DEIRDRE BOLTON, BLOOMBERG NEWS ANCHOR:  Based on the data points, the economic data points we've got in the past month, how likely is it that the U.S. is heading towards a lost decade? Is it more or less likely than what you told us about four to six months ago?

RICHARD KOO, CHIEF ECONOMIST, NOMURA RESEARCH INSTITUTE: Well, it is beginning to look more like Japan. The amount of house price declines, the commercial real estate price declines there, all following the Japanese pattern very precisely and very slow GDP growth, even with all this monetary easing, QE2, possibly QE3.

So yes, to me, the United States is going through the same process of what I call balance sheet recession, that Japan went through 15 years earlier.

BOLTON: You mentioned the possibility of QE3. What should Ben Bernanke do today in his speech and then what should he do as a follow-up action?

KOO: Well, actually, the Japanese experience told us that when private sector is minimizing debt or deleveraging with very low interest rates, there's very little monetary policy can do.

In fact, Chairman Bernanke has been saying, since the middle of last year that this is no time to cut budget deficit. The fiscal stimulus should be in place because I think he also understands that under the circumstances, there's so little that monetary policy can do.
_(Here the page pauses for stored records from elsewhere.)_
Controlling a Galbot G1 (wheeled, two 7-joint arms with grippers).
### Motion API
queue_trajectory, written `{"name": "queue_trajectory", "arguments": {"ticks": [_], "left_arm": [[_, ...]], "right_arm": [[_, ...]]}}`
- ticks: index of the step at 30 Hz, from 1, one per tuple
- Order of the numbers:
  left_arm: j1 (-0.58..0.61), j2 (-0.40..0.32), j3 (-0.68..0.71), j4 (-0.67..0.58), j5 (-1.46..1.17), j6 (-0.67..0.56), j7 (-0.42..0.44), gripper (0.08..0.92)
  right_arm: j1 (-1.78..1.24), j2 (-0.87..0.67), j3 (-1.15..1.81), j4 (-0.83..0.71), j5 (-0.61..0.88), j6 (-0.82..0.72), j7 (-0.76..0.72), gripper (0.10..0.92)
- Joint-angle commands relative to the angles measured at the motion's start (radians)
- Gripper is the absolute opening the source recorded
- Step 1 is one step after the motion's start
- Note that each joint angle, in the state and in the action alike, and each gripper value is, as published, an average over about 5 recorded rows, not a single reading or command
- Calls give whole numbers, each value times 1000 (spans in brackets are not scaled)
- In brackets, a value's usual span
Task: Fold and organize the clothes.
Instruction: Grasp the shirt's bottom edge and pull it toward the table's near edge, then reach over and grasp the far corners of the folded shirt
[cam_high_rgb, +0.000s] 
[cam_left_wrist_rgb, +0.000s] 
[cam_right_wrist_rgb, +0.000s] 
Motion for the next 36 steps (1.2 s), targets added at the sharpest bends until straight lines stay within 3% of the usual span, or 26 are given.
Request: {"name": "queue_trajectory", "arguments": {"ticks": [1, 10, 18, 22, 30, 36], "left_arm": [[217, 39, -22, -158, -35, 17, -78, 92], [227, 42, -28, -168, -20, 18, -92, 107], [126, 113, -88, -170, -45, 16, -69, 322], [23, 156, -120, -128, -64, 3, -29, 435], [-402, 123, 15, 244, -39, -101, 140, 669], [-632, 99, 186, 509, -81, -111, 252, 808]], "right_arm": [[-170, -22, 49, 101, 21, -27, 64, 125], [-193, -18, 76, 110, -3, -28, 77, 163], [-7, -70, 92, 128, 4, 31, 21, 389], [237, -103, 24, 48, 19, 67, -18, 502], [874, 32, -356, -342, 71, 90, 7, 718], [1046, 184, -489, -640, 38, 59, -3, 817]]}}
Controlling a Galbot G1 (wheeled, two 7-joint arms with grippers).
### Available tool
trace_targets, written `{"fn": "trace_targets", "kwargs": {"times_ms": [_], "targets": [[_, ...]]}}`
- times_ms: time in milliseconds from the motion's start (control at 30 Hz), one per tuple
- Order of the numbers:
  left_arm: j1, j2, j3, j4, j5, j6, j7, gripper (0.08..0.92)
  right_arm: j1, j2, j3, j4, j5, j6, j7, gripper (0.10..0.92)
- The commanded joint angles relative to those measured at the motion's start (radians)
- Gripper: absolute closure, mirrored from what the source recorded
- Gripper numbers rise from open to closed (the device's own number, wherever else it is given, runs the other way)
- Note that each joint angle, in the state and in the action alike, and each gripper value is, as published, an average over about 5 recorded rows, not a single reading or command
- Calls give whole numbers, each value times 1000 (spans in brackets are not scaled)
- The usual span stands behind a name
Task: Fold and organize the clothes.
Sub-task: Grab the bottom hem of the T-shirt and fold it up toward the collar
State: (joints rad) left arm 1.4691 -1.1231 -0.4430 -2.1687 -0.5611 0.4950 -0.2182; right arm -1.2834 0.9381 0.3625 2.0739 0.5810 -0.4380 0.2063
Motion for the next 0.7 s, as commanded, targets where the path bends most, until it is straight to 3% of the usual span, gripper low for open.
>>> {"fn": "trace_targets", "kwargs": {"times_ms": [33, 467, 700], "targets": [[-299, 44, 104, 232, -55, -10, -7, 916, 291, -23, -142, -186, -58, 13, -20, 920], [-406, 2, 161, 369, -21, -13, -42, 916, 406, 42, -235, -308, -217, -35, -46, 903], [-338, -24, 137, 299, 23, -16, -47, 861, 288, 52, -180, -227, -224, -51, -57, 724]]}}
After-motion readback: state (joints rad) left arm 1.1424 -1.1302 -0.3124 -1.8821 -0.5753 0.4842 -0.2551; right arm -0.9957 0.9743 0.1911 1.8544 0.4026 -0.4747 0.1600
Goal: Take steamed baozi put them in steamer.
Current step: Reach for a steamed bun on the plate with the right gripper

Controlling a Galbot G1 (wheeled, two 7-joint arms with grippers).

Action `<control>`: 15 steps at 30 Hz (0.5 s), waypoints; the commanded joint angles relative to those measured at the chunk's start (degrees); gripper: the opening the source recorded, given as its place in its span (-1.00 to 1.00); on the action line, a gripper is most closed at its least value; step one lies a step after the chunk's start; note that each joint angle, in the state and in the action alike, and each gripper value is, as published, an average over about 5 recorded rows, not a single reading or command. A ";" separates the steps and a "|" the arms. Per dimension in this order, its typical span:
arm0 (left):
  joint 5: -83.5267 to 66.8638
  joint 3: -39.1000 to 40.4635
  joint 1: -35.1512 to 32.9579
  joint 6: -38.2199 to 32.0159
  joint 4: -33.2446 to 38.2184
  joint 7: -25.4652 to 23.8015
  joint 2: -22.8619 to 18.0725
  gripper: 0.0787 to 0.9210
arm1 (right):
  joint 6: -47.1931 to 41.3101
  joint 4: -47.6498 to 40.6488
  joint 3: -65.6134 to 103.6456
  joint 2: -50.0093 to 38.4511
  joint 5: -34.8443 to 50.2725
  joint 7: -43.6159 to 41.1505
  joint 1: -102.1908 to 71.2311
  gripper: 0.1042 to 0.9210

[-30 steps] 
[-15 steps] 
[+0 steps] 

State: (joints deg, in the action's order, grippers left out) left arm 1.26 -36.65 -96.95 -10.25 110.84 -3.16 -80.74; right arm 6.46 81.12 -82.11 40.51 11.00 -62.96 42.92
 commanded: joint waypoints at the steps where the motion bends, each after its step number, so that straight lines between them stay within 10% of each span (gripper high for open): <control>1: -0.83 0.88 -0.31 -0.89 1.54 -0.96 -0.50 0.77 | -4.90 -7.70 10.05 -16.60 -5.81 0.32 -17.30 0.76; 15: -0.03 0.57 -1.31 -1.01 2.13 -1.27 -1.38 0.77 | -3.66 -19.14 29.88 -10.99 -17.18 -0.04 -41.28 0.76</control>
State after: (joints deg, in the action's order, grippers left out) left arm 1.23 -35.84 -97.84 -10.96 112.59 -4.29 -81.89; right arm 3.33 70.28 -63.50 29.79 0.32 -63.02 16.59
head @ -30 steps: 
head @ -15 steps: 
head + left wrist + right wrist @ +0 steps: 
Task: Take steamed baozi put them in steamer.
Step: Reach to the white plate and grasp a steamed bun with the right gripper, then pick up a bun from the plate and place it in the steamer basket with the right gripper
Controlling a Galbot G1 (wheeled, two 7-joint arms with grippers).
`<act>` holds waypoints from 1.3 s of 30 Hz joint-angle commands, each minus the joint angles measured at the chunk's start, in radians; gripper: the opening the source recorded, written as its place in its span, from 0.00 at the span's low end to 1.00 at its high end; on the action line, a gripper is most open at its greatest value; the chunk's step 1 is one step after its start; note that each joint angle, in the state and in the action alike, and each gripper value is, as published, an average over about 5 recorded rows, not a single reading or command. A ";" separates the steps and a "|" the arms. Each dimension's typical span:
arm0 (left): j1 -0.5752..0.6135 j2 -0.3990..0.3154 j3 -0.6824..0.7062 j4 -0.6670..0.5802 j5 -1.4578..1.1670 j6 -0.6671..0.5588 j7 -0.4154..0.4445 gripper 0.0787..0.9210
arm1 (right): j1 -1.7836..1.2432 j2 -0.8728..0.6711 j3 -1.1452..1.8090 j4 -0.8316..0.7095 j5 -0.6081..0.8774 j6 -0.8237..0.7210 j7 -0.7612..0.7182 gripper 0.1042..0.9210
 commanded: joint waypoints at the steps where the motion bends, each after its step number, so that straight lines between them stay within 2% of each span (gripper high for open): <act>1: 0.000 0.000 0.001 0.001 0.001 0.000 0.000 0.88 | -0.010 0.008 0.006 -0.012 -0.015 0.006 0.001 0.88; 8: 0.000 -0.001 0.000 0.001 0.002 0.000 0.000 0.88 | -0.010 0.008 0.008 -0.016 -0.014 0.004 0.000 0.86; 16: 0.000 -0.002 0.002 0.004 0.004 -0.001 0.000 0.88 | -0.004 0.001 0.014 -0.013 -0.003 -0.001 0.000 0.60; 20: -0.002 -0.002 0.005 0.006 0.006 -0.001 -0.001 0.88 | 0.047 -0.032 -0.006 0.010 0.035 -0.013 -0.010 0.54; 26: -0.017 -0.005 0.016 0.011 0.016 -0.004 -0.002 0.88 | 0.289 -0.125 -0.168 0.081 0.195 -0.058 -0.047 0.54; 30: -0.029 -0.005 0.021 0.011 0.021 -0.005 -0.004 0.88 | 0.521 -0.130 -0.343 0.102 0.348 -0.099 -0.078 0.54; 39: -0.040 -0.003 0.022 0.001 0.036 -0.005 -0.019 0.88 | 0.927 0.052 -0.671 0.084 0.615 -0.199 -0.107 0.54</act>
But there's a lot the fiscal policy can do to keep the U.S. economy from losing its bottom.

BOLTON: Richard, how.

KOO: And so I think he should continue to push that line. Yes?

BOLTON: Continue to push that line and maybe try to subtly encourage Washington to take a little bit more control. Sounds like you think that Congress should do something.

KOO: Yes, because when people are deleveraging even with zero interest rates, that means they are very sick. The private sector is very sick and in need of help because their balance sheets are under water.

And then that's the case, even if Federal Reserve lowers interest rates, puts liquidity into the market, the private sector cannot really respond because they have balance sheet problems.

And the government cannot tell the private sector don't repay your balance sheets because private sector must repair its balance sheets. So the only thing the government can do is to spend the money that private sector has saved and put that back into the income stream.

And that, I think is what the U.S. has to do. And that means this is no time to cut budget deficit. You have to maintain the fiscal stimulus until private sector is healthy enough to start borrowing and spending money again.

And at that point, Federal Reserve will become all very irrelevant. But at the moment, I think the control of the U.S. economy is really in the hands of Congress.